= Exercise directions =
All of the data below is to be repeated exactly, except for the pictures.

= Given material =
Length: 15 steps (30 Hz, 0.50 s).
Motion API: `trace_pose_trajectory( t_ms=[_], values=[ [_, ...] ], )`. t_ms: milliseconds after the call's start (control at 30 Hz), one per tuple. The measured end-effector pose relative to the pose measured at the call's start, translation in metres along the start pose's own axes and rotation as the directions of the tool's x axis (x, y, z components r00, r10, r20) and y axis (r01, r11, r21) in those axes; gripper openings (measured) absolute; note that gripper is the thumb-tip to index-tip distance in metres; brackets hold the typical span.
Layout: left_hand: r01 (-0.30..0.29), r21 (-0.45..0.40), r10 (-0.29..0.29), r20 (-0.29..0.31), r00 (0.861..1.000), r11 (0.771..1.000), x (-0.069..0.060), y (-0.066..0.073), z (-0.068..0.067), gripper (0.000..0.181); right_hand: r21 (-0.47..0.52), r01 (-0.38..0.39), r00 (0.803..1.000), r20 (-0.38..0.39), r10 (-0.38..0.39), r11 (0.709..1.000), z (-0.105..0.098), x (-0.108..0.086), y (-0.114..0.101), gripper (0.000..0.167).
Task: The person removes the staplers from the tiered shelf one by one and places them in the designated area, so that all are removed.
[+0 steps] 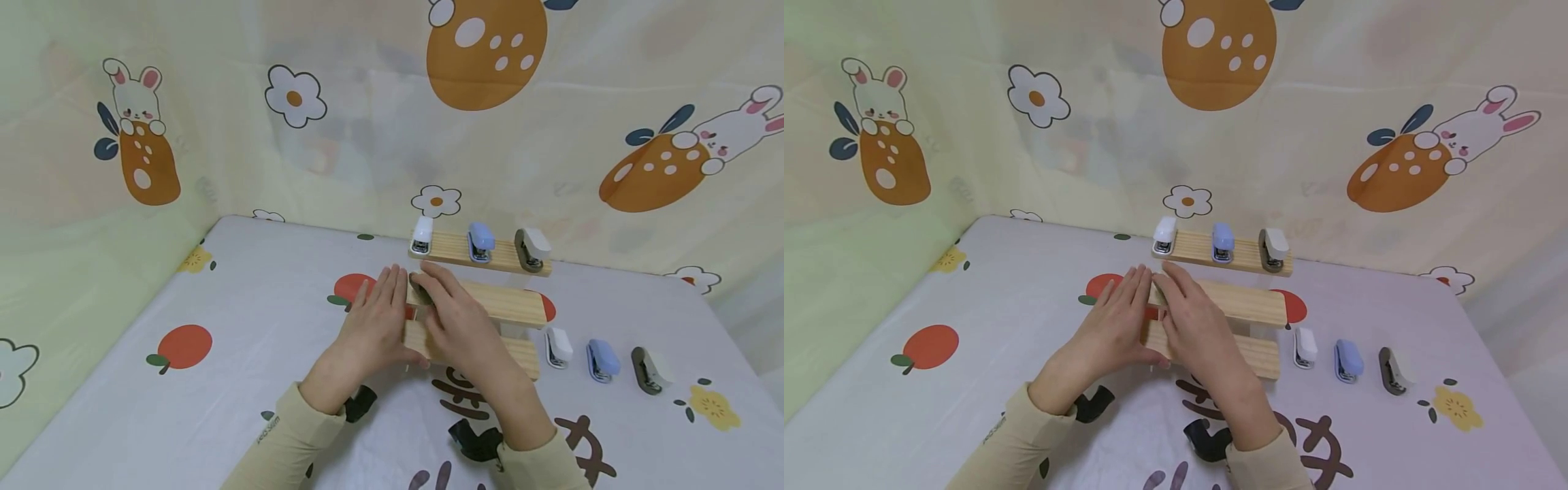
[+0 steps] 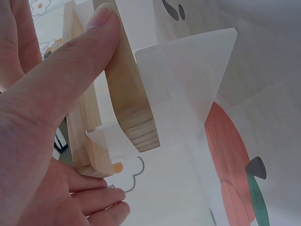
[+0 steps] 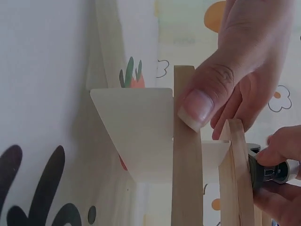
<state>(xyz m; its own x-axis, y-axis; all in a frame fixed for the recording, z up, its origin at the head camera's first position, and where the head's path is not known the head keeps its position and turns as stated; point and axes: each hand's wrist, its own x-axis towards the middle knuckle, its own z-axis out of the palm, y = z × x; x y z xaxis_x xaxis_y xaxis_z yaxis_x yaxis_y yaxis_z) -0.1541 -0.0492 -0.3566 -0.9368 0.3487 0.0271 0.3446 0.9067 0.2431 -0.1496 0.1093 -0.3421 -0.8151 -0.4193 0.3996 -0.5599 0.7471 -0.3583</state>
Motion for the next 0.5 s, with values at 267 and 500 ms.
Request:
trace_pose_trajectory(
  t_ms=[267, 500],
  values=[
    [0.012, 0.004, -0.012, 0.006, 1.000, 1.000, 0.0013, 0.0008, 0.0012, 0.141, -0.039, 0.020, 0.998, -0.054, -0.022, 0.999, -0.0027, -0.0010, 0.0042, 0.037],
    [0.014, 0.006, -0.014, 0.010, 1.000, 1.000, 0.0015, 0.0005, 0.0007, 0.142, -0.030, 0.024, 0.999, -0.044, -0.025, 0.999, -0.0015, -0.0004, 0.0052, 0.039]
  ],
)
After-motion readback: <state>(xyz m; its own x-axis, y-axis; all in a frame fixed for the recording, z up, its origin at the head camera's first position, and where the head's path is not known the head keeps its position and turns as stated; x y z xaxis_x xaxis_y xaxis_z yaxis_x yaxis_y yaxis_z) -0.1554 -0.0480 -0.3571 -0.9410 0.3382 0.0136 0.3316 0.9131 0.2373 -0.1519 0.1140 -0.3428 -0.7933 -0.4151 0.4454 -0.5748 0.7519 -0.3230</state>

= Solution =
Length: 15 steps (30 Hz, 0.50 s).
Motion API: `trace_pose_trajectory( t_ms=[_], values=[ [_, ...] ], )`. t_ms: milliseconds after the call's start (control at 30 Hz), one per tuple. The measured end-effector pose relative to the pose measured at the call's start, translation in metres along the start pose's own axes and rotation as the directions of the tool's x axis (x, y, z components r00, r10, r20) and y axis (r01, r11, r21) in those axes; gripper openings (measured) absolute; note that gripper is the thumb-tip to index-tip distance in metres; brackets hold the typical span.
Layout: left_hand: r01 (-0.30..0.29), r21 (-0.45..0.40), r10 (-0.29..0.29), r20 (-0.29..0.31), r00 (0.861..1.000), r11 (0.771..1.000), x (-0.069..0.060), y (-0.066..0.073), z (-0.068..0.067), gripper (0.000..0.181); right_hand: r21 (-0.47..0.52), r01 (-0.38..0.39), r00 (0.803..1.000), r20 (-0.38..0.39), r10 (-0.38..0.39), r11 (0.709..1.000), z (-0.105..0.098), x (-0.108..0.086), y (-0.114..0.101), gripper (0.000..0.167).
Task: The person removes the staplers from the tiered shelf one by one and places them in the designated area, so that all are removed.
[+0 steps] 
[+0 steps] 
[+0 steps] 
<state>(xyz m; its own x-axis, y-axis; all in a frame fixed for the recording, z up, its origin at the head camera's first position, and where the head's path is not known the head keeps its position and turns as stated; point and axes: each hand's wrist, its own x-axis towards the middle knuckle, its own z-axis out of the palm, y = z × x; x y z xaxis_x xaxis_y xaxis_z yaxis_x yaxis_y yaxis_z) -0.1541 -0.0492 -0.3566 -0.9368 0.3487 0.0271 0.3446 0.9067 0.2431 -0.1496 0.1093 -0.3421 -0.8151 -0.4193 0.3996 -0.5599 0.7471 -0.3583</state>
Motion for the next 0.5 s, with values at 267 and 500 ms.
Request:
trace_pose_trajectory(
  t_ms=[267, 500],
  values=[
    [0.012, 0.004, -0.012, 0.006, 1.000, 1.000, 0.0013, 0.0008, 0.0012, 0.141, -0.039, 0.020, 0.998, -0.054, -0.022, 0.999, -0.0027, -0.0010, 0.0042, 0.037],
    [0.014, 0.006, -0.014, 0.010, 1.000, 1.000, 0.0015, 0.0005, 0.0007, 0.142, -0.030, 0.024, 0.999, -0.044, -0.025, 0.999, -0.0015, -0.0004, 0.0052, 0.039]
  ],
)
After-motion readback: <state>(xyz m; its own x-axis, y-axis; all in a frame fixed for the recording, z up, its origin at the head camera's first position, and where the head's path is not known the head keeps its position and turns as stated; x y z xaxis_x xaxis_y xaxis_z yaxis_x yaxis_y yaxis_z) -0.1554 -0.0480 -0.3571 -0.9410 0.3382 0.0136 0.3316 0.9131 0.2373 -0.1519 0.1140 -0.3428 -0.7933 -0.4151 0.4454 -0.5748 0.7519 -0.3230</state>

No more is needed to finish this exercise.